### TASK DETAILS
When you reach the line containing "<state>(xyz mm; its" in the data below, begin returning lines exactly as written, and stop once the line containing "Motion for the" has been returned.
BEGIN
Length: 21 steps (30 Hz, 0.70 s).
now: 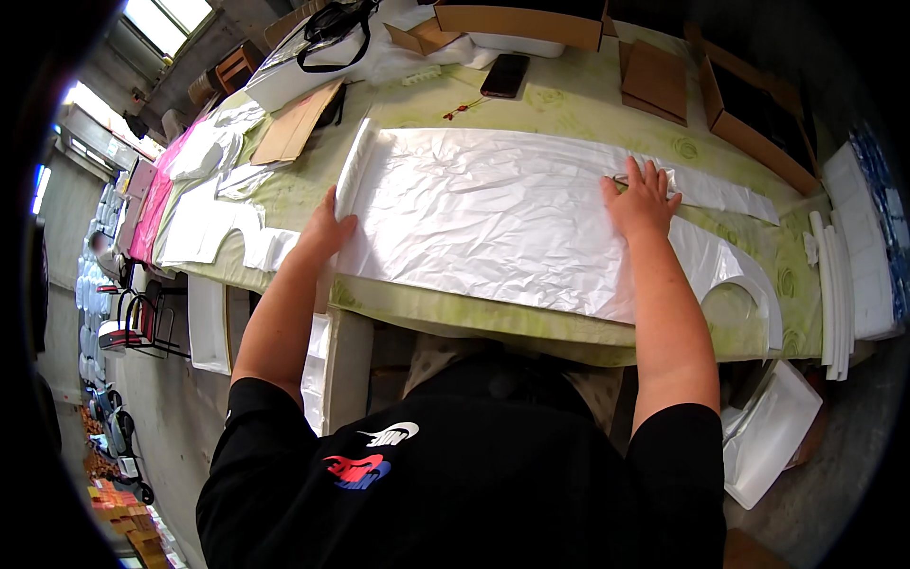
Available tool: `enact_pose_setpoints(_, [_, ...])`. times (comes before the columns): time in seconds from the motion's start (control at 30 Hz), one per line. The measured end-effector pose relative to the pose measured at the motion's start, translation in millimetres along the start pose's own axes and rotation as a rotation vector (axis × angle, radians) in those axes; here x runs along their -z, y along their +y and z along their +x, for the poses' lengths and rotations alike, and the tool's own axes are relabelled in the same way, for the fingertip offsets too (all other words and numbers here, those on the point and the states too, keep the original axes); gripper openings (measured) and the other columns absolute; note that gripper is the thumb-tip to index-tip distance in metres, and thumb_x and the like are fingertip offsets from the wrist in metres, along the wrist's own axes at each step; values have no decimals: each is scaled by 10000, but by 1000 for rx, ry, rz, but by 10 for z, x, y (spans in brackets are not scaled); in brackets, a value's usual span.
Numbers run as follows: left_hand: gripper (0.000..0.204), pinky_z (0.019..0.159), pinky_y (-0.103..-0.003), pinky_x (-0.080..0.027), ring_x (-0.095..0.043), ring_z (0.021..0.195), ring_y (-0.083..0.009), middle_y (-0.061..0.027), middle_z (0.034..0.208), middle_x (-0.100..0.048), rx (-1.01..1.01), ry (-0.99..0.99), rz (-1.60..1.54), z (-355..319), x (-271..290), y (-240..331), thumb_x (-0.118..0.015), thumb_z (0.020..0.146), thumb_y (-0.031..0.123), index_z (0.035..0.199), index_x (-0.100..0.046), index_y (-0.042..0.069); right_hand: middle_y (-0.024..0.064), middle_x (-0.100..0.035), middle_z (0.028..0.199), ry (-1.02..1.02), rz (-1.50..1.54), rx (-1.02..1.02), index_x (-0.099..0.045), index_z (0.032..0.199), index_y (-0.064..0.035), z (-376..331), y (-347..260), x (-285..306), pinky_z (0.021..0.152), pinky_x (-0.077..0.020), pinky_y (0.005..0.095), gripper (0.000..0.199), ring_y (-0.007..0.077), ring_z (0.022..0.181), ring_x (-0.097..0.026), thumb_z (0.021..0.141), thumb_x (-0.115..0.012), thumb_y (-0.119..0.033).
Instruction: The person wraps white styrofoam pieces with clear plastic film on a workbench. They unroll the film, fold it over the items, and smooth the edges to secure the wrapping.
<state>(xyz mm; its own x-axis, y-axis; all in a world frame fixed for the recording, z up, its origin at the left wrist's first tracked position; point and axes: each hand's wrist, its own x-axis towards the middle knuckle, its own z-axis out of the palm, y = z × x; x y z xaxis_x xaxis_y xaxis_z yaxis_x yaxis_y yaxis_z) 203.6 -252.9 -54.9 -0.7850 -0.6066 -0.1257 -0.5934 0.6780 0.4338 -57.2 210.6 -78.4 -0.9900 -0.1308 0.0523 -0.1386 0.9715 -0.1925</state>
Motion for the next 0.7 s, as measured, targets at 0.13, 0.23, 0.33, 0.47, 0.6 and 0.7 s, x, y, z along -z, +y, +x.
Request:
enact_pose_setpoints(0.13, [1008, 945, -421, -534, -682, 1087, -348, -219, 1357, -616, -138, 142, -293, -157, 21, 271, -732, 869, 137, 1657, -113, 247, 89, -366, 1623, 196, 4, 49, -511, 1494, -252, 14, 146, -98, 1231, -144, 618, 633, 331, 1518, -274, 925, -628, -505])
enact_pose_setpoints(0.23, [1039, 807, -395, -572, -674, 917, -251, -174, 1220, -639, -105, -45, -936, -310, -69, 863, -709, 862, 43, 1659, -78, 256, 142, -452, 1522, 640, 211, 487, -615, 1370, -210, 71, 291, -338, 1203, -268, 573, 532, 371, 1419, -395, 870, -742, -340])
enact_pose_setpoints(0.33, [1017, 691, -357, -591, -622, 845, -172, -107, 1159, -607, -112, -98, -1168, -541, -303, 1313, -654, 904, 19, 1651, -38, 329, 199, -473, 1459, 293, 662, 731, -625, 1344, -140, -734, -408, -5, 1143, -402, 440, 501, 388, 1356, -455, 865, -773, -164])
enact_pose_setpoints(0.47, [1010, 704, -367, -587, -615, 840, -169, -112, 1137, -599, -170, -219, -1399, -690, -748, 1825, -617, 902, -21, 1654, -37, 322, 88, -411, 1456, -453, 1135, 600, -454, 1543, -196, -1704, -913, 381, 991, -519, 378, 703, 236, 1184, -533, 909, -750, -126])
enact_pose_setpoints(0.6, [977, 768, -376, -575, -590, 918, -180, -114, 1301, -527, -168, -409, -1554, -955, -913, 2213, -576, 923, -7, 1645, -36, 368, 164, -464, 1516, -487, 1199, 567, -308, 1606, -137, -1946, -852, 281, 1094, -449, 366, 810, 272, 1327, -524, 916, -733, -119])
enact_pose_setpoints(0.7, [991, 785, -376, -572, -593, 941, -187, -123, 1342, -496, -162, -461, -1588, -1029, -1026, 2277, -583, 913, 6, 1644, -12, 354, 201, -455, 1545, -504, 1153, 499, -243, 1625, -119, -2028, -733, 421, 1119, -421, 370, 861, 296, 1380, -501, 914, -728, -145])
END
### FINAL ANSWER
<state>(xyz mm; its own x-axis, y-axis; all in a world frame fixed for the recording, z up, its origin at the left wrist's first tracked position; point and axes: each hand's wrist, its own x-axis towards the middle knuckle, its own z-axis out of the palm, y = z × x; x y z xaxis_x xaxis_y xaxis_z yaxis_x yaxis_y yaxis_z) 203.6 -252.9 -54.9 -0.7850 -0.6066 -0.1257 -0.5934 0.6780 0.4338 -57.2 210.6 -78.4 -0.9900 -0.1308 0.0523 -0.1386 0.9715 -0.1925</state>
Motion for the next 0.7 s, as measured, targets at 0.13, 0.23, 0.33, 0.47, 0.6 and 0.7 s, x, y, z along -z, +y, +x.

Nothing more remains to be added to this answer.